Zarzak, a 26-year-old father of one, says this should be his best month of the year. But he says Israel's daily shelling of the area is making life unbearable.

Mr. MOHAMED ZARZAK (Strawberry Farm Owner): (Through translator) The artillery, it's day, morning, evening, night, every time. We live here in horror. The workers, the people, the farmers are all afraid, you know, to stay a long time here. They have damaged all the agricultural system here.

GRADSTEIN: One of his workers, 21-year-old Muneer Tambura(ph), says shrapnel from an Israeli artillery shell landed just a few feet away from him last week, as he was working in a neighboring field. He brings over a rusty chunk of metal, the size of a memo pad with jagged edges and drops it on the ground.

Muneer's cousin, 18-year-old Hisham(ph) Tambura, says the shelling is so heavy at night they can't sleep. He says he's afraid to come to the strawberry fields now. But, says Muneer, the workers feels they have no choice.

Mr. MUNEER TAMBURA (Strawberry Harvester): (Through translator) Well, life is difficult, and we have to get some money to survive. No work in Israel, no work inside Gaza, so what can we do? I am the breadwinner of the whole family.

GRADSTEIN: Farm Owner Mohamed Zarzak says the Tamburas are lucky they still have jobs. He's already laid off 15 of his 25 workers, even though the crop is ready to be picked. Usually Zarzak exports most of his crop via Israel to Europe. But Israel has closed the Carney(ph) Crossing Point for most of the past month, and Zarzak is forced to sell his berries on the local market in Gaza for a fraction of what he usually gets.

The closure of the crossing has also stopped goods from entering Gaza. United Nations' officials say stocks of wheat, sugar and cooking oil are dwindling in Gaza and could begin to run out within days. Israeli officials say the Carney Crossing is closed because of specific warnings of planned terrorist attacks.

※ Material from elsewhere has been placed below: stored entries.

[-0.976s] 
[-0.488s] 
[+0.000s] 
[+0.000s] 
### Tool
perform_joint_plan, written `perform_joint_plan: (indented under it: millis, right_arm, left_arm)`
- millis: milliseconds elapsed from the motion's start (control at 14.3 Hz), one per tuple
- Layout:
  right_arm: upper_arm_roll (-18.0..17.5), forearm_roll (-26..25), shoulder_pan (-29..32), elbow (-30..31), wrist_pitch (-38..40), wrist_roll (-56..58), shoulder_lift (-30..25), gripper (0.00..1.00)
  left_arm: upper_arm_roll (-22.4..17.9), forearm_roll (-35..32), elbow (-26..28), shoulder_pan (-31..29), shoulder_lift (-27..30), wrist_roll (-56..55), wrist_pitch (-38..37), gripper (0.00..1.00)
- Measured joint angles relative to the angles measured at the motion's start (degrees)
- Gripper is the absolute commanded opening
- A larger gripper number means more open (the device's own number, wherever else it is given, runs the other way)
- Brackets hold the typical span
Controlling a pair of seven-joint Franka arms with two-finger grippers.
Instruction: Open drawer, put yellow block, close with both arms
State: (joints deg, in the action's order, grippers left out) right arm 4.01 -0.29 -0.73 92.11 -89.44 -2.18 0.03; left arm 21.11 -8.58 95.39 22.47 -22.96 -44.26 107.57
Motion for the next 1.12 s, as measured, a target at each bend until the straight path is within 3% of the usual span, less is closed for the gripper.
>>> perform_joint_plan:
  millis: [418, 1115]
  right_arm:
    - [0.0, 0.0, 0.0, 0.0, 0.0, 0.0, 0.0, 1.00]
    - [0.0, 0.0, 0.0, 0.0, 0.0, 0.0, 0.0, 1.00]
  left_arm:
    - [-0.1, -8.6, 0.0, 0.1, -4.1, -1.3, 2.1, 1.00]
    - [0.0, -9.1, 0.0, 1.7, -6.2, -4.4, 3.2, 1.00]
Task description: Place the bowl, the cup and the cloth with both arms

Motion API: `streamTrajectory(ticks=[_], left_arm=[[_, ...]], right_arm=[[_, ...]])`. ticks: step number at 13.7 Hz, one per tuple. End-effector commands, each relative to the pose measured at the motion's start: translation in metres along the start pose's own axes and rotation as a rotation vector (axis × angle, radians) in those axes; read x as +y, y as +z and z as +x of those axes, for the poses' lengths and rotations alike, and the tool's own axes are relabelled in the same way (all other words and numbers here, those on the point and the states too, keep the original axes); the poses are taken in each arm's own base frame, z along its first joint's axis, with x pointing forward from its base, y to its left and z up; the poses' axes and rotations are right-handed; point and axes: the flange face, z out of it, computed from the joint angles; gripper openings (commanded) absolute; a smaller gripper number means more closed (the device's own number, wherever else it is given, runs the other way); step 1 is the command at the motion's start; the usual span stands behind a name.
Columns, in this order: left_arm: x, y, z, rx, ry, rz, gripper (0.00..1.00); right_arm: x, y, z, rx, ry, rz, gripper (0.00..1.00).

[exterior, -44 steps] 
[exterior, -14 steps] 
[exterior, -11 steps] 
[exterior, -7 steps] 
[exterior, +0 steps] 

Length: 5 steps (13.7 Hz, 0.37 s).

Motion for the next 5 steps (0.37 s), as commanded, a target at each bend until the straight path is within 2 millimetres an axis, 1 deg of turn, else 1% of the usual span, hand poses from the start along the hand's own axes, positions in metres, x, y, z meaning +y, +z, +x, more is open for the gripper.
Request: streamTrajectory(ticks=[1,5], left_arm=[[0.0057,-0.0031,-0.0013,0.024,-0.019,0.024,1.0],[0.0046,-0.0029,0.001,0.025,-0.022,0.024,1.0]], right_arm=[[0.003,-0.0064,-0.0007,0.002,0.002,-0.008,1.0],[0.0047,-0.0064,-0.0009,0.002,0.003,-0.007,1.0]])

And they say the frequent Israeli shelling of Northern Gaza is a response to Palestinian rocket attacks on Southern Israel. But Mohamed Zarzak says it's not fair that he pays the price for the Kasam rockets that are fired at Israel from this region.

Mr. ZARZAK: (Through translator) On this day the Palestinians fire rockets at them, we are the ones paying the price. They hit our land, not the Kasam launchers or the guys who fire rockets.

GRADSTEIN: Zarzak says that when the Israeli soldiers left Gaza last summer after 38 years of occupation, he thought life would improve for the Palestinians. He acknowledges that he can travel freely in Gaza now without having to pass through Israeli checkpoints. But he says in most ways, life is worse than it was before. During the years of occupation, Zarzak says he made about $15,000 a year, a very good income in Gaza. But this year, he says, he's $25,000 in debt.

Linda Gradstein, NPR News.

Copyright © 2006 NPR. All rights reserved. Visit our website terms of use and permissions pages at for further information.

NPR transcripts are created on a rush deadline by a contractor for NPR, and accuracy and availability may vary. This text may not be in its final form and may be updated or revised in the future. Please be aware that the authoritative record of NPR’s programming is the audio.



Please keep your community civil. All comments must follow the Community rules and terms of use, and will be moderated prior to posting. NPR reserves the right to use the comments we receive, in whole or in part, and to use the commenter's name and location, in any medium. See also the Terms of Use, Privacy Policy and Community FAQ.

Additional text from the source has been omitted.